Infrastructure Management: Reducing costs, Improving performance, Professor Roger Woods, Queens University, Belfast
Prof Woods gave an impassioned talk about a tool that he has developed which takes c++, allows you to navigate the code and identify subsystems which you can target to run on hardware or emulation of hardware.
- He worked on the JP Morgan collaboration with Maxellor and was bullish about the technology.
- Two years from pilot to production.
- Developed at tool that allows identification of sections that are suitable for FPGA
- Key issue: programming FPGA bitstreams (http://en.wikipedia.org/wiki/Bitstream) - took six months
- C++ is translated into C (manually) before being cross compiled into Java which is what the Maxellor compiler requires.
- This is to remove c++ abstraction which "kills parellisation" (see slides)
- Focus was hardware FFT - all other logic in software - comms via FPGA bitstream
In summary:
- ideal for risk calculation and monte carlo where algorithm does not change.
- C++ legacy code does not parallelise easily and is not a candidate for FPGA
- Three year dev cycle.
- Complex, manual process
- JPM own 20% of Maxellor
Resources
This continued to a panel hosted by Chris Skinner
Panel: The Parallel Paradigm Shift: are we about to enter a new chapter in the algorithmic arms race
Moderator: Chris Skinner, Panel: Prof Woods, Steven Weston, Global Head of Analytics, JPM. Andre Nedceloux, Sales guy, Excelian
- FPGA Plant needs to be kept hot to achieve best latency. To keep FPGA busy you need a few regular host cores loading work onto them.
- Programming/debugging directly in VHDL is ‘worse than a nightmare’, don’t try.
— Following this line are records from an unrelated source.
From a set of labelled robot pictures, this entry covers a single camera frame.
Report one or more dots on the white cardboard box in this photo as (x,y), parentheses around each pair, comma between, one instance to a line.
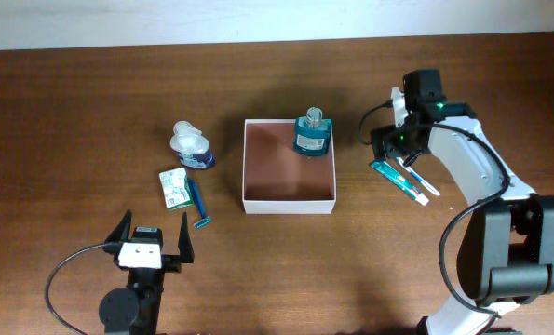
(276,179)

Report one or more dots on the blue white toothbrush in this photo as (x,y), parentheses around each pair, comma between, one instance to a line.
(428,186)

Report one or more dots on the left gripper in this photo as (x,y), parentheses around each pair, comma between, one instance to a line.
(173,262)

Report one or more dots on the clear cap deodorant bottle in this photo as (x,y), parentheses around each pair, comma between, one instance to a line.
(191,147)

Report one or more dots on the green toothpaste tube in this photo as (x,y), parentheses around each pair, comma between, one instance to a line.
(397,179)

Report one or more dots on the green white packet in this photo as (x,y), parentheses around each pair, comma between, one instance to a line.
(175,188)

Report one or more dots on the blue mouthwash bottle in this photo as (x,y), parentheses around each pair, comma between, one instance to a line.
(312,133)

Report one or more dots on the blue disposable razor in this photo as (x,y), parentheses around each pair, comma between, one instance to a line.
(205,219)

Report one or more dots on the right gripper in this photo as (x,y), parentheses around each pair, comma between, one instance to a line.
(393,146)

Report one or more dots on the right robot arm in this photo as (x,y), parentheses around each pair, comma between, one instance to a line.
(498,253)

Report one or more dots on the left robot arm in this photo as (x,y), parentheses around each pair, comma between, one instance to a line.
(134,308)

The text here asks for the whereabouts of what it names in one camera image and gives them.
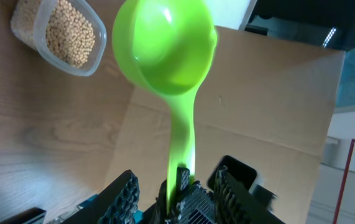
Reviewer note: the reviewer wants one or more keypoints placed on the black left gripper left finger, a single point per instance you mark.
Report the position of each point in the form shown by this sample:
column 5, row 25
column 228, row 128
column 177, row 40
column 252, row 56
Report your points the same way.
column 116, row 204

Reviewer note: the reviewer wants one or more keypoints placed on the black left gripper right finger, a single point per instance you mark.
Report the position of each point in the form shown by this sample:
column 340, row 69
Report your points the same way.
column 233, row 204

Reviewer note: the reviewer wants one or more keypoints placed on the green plastic measuring scoop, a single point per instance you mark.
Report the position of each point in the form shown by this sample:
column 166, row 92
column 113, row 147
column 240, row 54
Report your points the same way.
column 167, row 47

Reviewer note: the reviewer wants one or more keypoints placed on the brown cardboard box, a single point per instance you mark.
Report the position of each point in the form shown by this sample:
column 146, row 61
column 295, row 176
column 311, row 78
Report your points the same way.
column 268, row 103

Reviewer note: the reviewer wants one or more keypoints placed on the clear plastic bean container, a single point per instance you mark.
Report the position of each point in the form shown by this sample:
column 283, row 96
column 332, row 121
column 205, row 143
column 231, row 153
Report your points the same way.
column 95, row 56

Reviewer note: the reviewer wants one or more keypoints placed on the pile of dried soybeans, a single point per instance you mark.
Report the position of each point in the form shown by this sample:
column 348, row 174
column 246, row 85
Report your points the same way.
column 69, row 35

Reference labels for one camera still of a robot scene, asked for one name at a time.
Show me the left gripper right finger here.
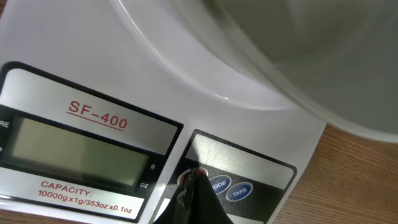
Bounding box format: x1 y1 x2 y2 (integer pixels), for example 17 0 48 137
189 170 233 224

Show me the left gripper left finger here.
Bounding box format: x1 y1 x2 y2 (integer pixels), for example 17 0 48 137
154 174 195 224

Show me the white digital kitchen scale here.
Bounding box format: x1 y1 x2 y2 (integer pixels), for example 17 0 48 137
1 1 326 223

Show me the white bowl on scale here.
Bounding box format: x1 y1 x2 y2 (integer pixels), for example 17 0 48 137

- Isolate the worst performing pieces, (Amdahl’s law) de-abstract and place on FPGA, they call each of the isolated units a ‘kernel’ .
- Compile times are high for Maxeler compiler to output VHDL, 4 hours for a model on a 4 core box.
- Iterative model for optimisation and implementation. They improved both the mathematics in the models and the implementation onto FPGA – ie, consider it not just a programming problem, but also a maths modeling one.
- They use python to manage the interaction with the models (e.g pulling reports)
- Initially run a model on the FPGA hosts and then incrementally update it through the day - when market data or announcements occur.
- No separate report running phase – it is included in the model run and report is kept in memory. Data only written out to a database at night time, if it is destroyed then it can be re-created.
- Low-latency is no longer a competitive advantage but now a status quo service for investment banking.
- Requires specialist non-general/outsourced programmers required who can understand hardware and algorithms who work alongside the business.
Panel
How low can you go? Ultra-low-latency trading
Moderator: David Berry
Members: Jogi Narain, CTO, FGS Capital LLP, Benjamin Stopford, Architect, RBS. Chris Donan, Head of Electronic Trading - Barcap.
This was a well run panel with some good insights from Chris Donan in particular:
- Stock programmers don't understand the stack from network to nic to stack to application and the underlying hardware operations
- Small teams of experienced engineers produce the best results
- Don't develop VHDL skills in house - use external resources.
- Latency gains correlate to profitability
- FPGA is good for market data (ie fixed problem) and risk
- Software parallelism is the future.